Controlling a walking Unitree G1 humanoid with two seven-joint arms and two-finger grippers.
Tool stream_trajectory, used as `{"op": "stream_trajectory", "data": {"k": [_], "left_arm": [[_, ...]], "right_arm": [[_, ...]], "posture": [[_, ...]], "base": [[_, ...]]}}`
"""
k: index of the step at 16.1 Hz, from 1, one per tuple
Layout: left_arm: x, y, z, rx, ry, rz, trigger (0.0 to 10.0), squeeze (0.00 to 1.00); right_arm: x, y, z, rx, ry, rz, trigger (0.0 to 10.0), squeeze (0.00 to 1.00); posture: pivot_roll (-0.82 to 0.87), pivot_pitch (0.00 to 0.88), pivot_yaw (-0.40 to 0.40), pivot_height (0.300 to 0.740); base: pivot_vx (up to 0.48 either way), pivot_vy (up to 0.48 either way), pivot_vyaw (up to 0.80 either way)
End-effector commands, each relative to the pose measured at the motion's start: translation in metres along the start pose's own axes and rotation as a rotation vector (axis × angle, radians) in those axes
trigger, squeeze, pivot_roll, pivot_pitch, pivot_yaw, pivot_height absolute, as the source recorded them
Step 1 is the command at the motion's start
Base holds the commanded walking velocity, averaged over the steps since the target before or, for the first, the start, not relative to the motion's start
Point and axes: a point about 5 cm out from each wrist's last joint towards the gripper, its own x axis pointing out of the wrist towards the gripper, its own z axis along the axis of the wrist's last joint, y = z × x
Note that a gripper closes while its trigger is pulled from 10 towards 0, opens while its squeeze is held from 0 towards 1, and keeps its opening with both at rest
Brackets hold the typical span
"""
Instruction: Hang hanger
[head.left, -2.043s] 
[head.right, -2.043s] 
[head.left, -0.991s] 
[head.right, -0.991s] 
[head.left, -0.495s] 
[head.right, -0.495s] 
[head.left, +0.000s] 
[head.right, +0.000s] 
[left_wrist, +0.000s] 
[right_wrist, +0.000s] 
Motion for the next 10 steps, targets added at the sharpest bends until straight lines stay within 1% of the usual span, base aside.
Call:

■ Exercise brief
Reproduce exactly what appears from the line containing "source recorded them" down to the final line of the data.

■ Written answer
trigger, squeeze, pivot_roll, pivot_pitch, pivot_yaw, pivot_height absolute, as the source recorded them
Step 1 is the command at the motion's start
Base holds the commanded walking velocity, averaged over the steps since the target before or, for the first, the start, not relative to the motion's start
Point and axes: a point about 5 cm out from each wrist's last joint towards the gripper, its own x axis pointing out of the wrist towards the gripper, its own z axis along the axis of the wrist's last joint, y = z × x
Note that a gripper closes while its trigger is pulled from 10 towards 0, opens while its squeeze is held from 0 towards 1, and keeps its opening with both at rest
Brackets hold the typical span
"""
Instruction: Hang hanger
[head.left, -2.043s] 
[head.right, -2.043s] 
[head.left, -0.991s] 
[head.right, -0.991s] 
[head.left, -0.495s] 
[head.right, -0.495s] 
[head.left, +0.000s] 
[head.right, +0.000s] 
[left_wrist, +0.000s] 
[right_wrist, +0.000s] 
Motion for the next 10 steps, targets added at the sharpest bends until straight lines stay within 1% of the usual span, base aside.
Call:

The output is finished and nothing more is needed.